Welcome to Between Takes; where artists and musicians tell stories about what happens behind the scenes.
WDET’s Sam Beaubien has been dedicated to making music in Detroit for 20 years, and this series connects you with the stories he has heard on gigs and at recording sessions.
Get a look into Stevie Wonders audition for Motown Records, sessions with funk master George Clinton, renowned hip-hop producer J Dilla’s first days with a drum machine, and many more stories about what shaped the legacy of this musical city.
Being a session musician at Motown meant you got to witness greatness. Seeing Stevie Wonder perform as a child or Marvin Gaye singing “What’s Going On” was an opportunity most people only dreamed about. Dennis Coffey got to witness greatness time and time again as a session musician at Motown, as well as with many other record labels.
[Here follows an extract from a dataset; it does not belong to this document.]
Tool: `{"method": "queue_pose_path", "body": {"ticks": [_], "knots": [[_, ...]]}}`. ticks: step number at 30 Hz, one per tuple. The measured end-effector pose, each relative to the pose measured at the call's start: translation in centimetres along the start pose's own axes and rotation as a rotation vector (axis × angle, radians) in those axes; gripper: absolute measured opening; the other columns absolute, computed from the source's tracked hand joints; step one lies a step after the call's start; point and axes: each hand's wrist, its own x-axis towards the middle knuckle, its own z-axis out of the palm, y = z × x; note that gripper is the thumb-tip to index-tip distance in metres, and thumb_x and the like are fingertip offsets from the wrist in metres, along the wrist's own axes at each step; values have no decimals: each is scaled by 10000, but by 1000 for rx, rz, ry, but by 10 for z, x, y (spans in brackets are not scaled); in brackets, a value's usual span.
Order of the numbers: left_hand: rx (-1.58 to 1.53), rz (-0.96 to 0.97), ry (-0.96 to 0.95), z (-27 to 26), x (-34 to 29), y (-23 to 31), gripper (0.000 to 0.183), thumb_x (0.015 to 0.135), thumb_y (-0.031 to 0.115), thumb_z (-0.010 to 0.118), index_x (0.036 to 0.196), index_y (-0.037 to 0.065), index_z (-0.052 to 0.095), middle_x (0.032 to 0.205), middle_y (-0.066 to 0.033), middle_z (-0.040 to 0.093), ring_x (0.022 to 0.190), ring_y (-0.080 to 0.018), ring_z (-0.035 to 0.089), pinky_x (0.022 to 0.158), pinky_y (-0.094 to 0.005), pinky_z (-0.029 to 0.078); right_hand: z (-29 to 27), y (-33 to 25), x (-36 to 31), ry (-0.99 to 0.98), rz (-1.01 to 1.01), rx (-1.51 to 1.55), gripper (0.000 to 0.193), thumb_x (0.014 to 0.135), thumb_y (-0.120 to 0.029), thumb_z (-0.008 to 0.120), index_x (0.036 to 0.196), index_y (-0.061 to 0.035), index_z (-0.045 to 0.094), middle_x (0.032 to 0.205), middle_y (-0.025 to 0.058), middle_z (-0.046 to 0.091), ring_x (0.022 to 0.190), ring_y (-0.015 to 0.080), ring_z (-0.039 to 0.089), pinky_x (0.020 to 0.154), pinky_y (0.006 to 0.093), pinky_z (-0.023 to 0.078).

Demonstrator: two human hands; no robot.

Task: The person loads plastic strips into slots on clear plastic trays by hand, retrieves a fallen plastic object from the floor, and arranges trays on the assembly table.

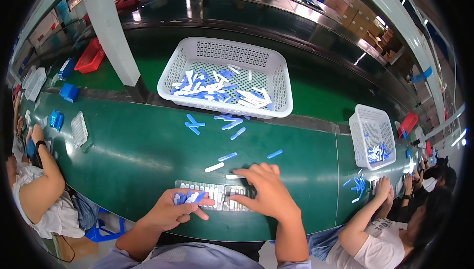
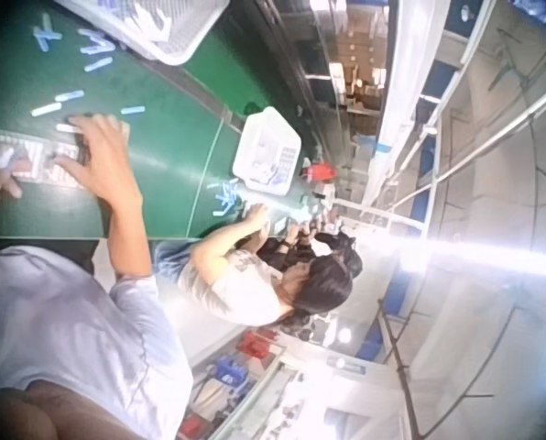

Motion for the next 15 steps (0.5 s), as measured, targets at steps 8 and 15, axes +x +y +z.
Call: {"method": "queue_pose_path", "body": {"ticks": [8,15], "knots": [[89,-52,-153,15,-1,1,390,1028,102,620,1378,-56,557,1273,-176,706,1001,-224,756,479,-173,332,2,-38,-15,82,33,284,205,811,-155,817,998,-98,757,669,-2,575,624,191,560,669,331,408],[97,-75,-156,26,2,-12,368,1028,77,607,1352,-94,562,1225,-243,701,941,-279,766,450,-189,338,5,-1,-36,177,262,1022,30,918,36,695,940,19,708,739,45,716,626,58,633,536,231,465]]}}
One such moment was when Coffey met a young Michael Jackson. The Jackson 5 were just starting out in the late 1960s and they were looking for a record deal. Motown Records was a dream for all soul singers across the country. It is rumored that Gladys Knight sent a tape of the Jackson 5 to Motown Records, but their tape was rejected and sent back.
In July 1968, the band went to Detroit to set up a recorded Motown audition, which took place at Motown’s studio. Berry Gordy, who had initially rejected their tape, who refused to sign any more “kids” after Stevie Wonder, changed his mind once he viewed the tape. After initial recordings at Detroit’s Hitsville U.S.A. with the Funk Brothers failed to impress Gordy, he set up the new songwriting and producing team, The Corporation, to write exclusively for the Jackson 5. Dennis Coffey was part of the Funk Brothers at that time and he played on those original demos.